Medicare - What no one is talking about . . . yet

So, you have heard me preach about how strong the market is.  I have been on my soap box, jumping up and down, pleading with people to think about what their nursing home or Seniors Housing community is worth.  Now is the time to sell.   Change is coming.  I don't think it is the kind of change that drives pricing up.

1) We know that interest rates and the cost of capital are increasing.  This will inevitably lead to downward pressure on pricing.

2) Our favorite White House is now talking about accelerating Medicare cuts to skilled nursing facilities.  They are looking to cut healthcare spending by $400+ billion over the next 10 years.  In the budget, 2015 brings a 2.5% reduction.

My crystal ball, which is often cloudy, says that as we get closer to the implementation of these Medicare cuts, we may see a correction in pricing.  My advice is to take advantage of the current market.  A market that we are seeing record prices per bed/unit.

If you would like to know what your nursing home or Seniors Housing community is worth, please contact Ryan Saul at ryansaul@slibinc.com.

Friday, March 21, 2014

Brad Clousing and Matt Alley Represent Seller of Alabama ALF/MC Community

Matt Alley and Brad Clousing sold a 27 unit Assisted Living/15 unit Memory Care (SCALF) Community in Jacksonville, Alabama. The building is approximately 26,500 square feet on approximately 4.6 acres and was built in 2009. The site offers an expansion opportunity and the Seller has an active CON for an additional 9 SCALF beds that are not being utilized. The Buyer intends on expanding the building with a new separate secured memory unit and potentially adding cottages to the site.
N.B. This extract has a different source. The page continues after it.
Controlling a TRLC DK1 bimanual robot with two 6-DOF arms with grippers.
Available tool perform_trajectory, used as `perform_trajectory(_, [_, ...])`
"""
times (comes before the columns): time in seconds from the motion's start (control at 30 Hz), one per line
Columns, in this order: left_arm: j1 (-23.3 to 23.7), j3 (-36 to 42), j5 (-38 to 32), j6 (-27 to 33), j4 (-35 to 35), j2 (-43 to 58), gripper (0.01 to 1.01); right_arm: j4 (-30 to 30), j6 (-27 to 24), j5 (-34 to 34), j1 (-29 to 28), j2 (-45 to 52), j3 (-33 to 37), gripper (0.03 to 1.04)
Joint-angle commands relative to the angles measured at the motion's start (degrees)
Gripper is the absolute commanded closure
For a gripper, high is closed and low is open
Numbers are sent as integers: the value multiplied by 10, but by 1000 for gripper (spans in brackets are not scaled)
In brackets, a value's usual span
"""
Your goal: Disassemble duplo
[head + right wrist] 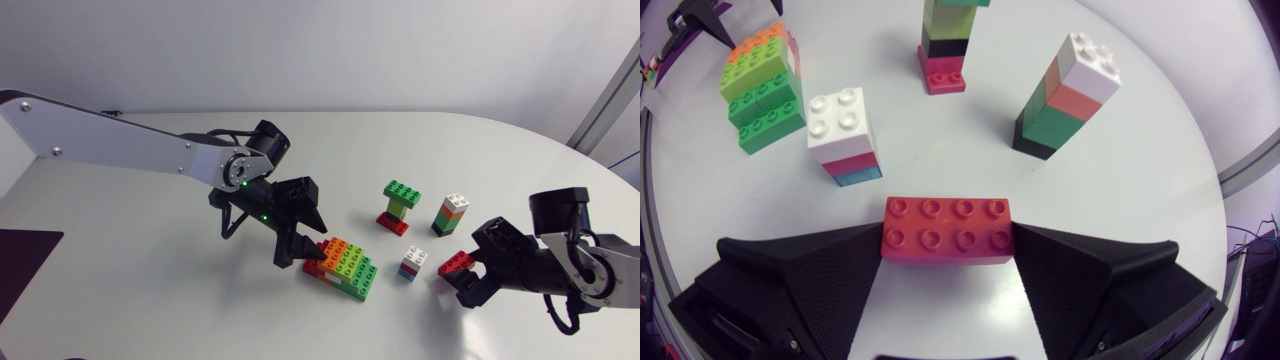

The Seller is a local partnership that is exiting the industry. The Buyer is a regional owner/operator and this is their first acquisition in Alabama. The asset was at 79% occupancy at the time of sale and sold for a 7.3% capitalization rate. For additional information, please contact Brad at clousing@slibinc.com or Matt at alley@slibinc.com 630/858-2501

Thursday, March 20, 2014

Matthew Alley Sells a Texas Skilled Nursing Facility.

Matt Alley has sold a 115 bed skilled nursing facility in East Texas. The multi story, 57,500 square foot building was originally constructed in 1919 and the census at the time of sale was 72%. The Seller is a national operator headquartered on the East Coast. The Buyer is an owner/operator located in Central Texas already operating several facilities throughout the state. The transaction was funded by a local community bank. For additional information, please contact Matt Alley at alley@slibinc.com or 630/858-2501

Wednesday, March 19, 2014

Value Add vs. Stabilized Properties – How are they valued?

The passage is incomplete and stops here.